**WHAT YOU NEED TO DO**
Set the data down again so that every line matches exactly.

**DATA**
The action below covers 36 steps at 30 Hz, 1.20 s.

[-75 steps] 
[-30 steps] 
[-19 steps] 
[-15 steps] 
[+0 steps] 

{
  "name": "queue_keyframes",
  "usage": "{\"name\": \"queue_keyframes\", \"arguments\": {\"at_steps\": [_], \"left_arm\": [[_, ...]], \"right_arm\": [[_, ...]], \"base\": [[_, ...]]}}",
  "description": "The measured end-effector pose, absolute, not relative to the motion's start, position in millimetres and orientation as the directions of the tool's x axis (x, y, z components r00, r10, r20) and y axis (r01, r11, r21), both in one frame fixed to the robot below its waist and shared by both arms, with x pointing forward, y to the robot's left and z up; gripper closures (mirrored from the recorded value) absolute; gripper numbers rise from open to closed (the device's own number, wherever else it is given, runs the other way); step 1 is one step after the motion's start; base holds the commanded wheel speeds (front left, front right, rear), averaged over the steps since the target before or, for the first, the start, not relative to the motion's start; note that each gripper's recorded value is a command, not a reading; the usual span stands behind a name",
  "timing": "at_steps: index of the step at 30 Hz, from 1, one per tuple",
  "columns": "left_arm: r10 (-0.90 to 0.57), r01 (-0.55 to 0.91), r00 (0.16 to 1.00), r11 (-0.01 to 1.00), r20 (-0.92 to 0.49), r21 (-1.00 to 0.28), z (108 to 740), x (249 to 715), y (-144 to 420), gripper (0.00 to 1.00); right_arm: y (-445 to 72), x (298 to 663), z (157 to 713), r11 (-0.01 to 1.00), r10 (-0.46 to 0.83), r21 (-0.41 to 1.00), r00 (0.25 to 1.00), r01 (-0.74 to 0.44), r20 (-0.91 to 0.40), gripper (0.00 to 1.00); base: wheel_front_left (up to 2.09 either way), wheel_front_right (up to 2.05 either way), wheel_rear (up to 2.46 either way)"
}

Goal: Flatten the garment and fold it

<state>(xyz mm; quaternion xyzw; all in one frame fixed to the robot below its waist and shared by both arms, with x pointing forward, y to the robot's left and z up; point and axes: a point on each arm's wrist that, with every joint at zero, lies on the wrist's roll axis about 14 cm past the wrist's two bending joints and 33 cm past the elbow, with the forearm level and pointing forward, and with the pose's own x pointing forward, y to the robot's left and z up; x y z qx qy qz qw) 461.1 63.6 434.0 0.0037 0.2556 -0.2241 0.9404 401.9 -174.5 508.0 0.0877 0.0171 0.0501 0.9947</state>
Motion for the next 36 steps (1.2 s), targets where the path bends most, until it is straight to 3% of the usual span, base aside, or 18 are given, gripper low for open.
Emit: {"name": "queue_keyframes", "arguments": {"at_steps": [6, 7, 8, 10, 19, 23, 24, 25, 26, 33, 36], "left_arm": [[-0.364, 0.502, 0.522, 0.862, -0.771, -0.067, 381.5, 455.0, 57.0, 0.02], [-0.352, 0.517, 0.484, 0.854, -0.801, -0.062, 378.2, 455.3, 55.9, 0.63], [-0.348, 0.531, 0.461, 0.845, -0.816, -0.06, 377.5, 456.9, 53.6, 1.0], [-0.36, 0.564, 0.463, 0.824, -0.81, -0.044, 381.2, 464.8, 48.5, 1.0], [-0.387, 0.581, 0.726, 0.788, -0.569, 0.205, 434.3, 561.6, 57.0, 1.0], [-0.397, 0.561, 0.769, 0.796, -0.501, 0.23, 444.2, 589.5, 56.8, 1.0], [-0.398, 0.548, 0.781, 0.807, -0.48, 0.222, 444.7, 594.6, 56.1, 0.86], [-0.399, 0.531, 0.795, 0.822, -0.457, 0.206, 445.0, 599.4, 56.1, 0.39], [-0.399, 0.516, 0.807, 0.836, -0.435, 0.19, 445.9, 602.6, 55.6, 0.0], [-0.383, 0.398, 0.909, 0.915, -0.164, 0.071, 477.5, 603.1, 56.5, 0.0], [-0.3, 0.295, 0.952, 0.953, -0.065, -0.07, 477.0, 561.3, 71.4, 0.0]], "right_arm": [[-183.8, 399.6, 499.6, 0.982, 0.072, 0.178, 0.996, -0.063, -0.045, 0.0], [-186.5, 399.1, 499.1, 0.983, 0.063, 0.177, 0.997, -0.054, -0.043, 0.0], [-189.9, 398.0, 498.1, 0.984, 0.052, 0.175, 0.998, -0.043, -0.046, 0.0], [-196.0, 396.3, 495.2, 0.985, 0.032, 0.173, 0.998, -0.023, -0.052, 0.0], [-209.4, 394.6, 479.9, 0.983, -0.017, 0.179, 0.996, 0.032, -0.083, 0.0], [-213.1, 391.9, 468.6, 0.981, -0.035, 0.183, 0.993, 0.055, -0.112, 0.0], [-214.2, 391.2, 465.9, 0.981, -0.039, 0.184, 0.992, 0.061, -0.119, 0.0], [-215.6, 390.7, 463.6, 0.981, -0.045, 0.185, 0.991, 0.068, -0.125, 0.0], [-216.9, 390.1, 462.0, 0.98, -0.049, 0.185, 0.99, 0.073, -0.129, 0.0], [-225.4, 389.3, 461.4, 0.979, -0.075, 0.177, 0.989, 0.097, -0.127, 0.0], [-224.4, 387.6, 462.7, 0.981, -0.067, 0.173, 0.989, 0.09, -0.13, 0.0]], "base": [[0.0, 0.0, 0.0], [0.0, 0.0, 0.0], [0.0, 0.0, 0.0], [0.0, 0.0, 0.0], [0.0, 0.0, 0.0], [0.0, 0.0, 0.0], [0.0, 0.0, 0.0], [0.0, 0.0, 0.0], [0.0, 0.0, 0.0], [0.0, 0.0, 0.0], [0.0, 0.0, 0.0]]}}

**EXERCISE RESPONSE**
The action below covers 36 steps at 30 Hz, 1.20 s.

[-75 steps] 
[-30 steps] 
[-19 steps] 
[-15 steps] 
[+0 steps] 

{
  "name": "queue_keyframes",
  "usage": "{\"name\": \"queue_keyframes\", \"arguments\": {\"at_steps\": [_], \"left_arm\": [[_, ...]], \"right_arm\": [[_, ...]], \"base\": [[_, ...]]}}",
  "description": "The measured end-effector pose, absolute, not relative to the motion's start, position in millimetres and orientation as the directions of the tool's x axis (x, y, z components r00, r10, r20) and y axis (r01, r11, r21), both in one frame fixed to the robot below its waist and shared by both arms, with x pointing forward, y to the robot's left and z up; gripper closures (mirrored from the recorded value) absolute; gripper numbers rise from open to closed (the device's own number, wherever else it is given, runs the other way); step 1 is one step after the motion's start; base holds the commanded wheel speeds (front left, front right, rear), averaged over the steps since the target before or, for the first, the start, not relative to the motion's start; note that each gripper's recorded value is a command, not a reading; the usual span stands behind a name",
  "timing": "at_steps: index of the step at 30 Hz, from 1, one per tuple",
  "columns": "left_arm: r10 (-0.90 to 0.57), r01 (-0.55 to 0.91), r00 (0.16 to 1.00), r11 (-0.01 to 1.00), r20 (-0.92 to 0.49), r21 (-1.00 to 0.28), z (108 to 740), x (249 to 715), y (-144 to 420), gripper (0.00 to 1.00); right_arm: y (-445 to 72), x (298 to 663), z (157 to 713), r11 (-0.01 to 1.00), r10 (-0.46 to 0.83), r21 (-0.41 to 1.00), r00 (0.25 to 1.00), r01 (-0.74 to 0.44), r20 (-0.91 to 0.40), gripper (0.00 to 1.00); base: wheel_front_left (up to 2.09 either way), wheel_front_right (up to 2.05 either way), wheel_rear (up to 2.46 either way)"
}

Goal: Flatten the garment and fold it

<state>(xyz mm; quaternion xyzw; all in one frame fixed to the robot below its waist and shared by both arms, with x pointing forward, y to the robot's left and z up; point and axes: a point on each arm's wrist that, with every joint at zero, lies on the wrist's roll axis about 14 cm past the wrist's two bending joints and 33 cm past the elbow, with the forearm level and pointing forward, and with the pose's own x pointing forward, y to the robot's left and z up; x y z qx qy qz qw) 461.1 63.6 434.0 0.0037 0.2556 -0.2241 0.9404 401.9 -174.5 508.0 0.0877 0.0171 0.0501 0.9947</state>
Motion for the next 36 steps (1.2 s), targets where the path bends most, until it is straight to 3% of the usual span, base aside, or 18 are given, gripper low for open.
Emit: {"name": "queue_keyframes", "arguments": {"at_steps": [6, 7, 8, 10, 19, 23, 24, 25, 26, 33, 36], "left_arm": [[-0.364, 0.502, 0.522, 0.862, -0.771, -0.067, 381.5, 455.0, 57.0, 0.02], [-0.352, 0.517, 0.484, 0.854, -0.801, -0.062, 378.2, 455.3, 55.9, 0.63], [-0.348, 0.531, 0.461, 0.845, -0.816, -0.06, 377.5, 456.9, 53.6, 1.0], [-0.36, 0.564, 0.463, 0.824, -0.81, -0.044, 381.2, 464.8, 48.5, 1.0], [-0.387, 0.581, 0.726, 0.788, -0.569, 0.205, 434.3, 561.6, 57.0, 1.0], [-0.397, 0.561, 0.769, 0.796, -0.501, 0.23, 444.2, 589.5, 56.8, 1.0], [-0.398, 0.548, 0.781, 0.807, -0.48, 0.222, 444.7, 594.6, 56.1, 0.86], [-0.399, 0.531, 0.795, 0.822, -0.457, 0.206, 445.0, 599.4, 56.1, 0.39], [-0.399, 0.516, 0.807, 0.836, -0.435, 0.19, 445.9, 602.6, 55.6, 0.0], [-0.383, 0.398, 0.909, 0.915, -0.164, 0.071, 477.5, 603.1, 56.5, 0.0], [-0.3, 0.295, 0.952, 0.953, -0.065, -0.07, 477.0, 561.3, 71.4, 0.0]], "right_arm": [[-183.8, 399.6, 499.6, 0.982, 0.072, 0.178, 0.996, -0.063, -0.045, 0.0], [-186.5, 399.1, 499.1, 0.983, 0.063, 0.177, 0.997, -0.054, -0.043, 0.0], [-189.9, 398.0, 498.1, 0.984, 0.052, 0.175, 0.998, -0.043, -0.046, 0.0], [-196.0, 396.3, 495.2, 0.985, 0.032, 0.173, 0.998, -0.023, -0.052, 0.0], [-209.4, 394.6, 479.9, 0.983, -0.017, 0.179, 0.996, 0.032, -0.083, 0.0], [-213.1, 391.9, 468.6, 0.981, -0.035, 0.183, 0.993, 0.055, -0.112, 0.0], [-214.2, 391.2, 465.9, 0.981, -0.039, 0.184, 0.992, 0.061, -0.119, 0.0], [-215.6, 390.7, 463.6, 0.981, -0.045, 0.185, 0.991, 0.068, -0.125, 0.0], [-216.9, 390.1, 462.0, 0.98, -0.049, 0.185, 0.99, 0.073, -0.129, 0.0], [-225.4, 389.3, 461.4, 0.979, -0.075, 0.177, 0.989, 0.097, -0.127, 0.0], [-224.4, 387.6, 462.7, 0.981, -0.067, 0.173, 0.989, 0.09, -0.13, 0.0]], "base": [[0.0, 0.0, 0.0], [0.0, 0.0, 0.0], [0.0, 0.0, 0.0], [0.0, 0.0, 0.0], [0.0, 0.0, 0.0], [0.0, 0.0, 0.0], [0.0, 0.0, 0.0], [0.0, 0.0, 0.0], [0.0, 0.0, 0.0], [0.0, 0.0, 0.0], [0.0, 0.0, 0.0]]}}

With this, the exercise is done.